■ **Task objective**
Images aside, the whole listing should be written out word for word.

■ **Dataset section**

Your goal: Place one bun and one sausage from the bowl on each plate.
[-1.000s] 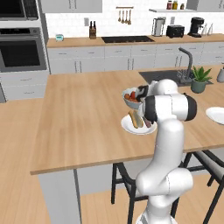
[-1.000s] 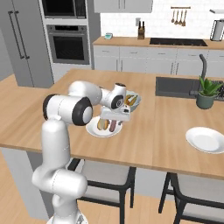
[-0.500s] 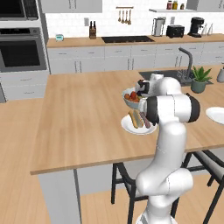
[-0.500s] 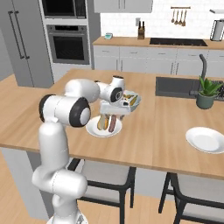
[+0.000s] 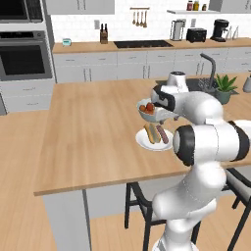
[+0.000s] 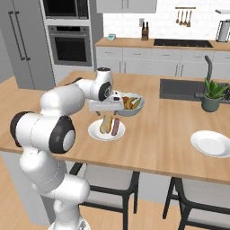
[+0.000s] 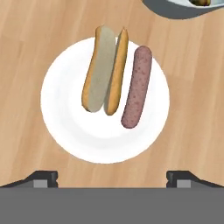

■ **Reply to the exercise**
Your goal: Place one bun and one sausage from the bowl on each plate.
[-1.000s] 
[-1.000s] 
[-0.500s] 
[-0.500s] 
[+0.000s] 
[+0.000s] 
[+0.000s] 

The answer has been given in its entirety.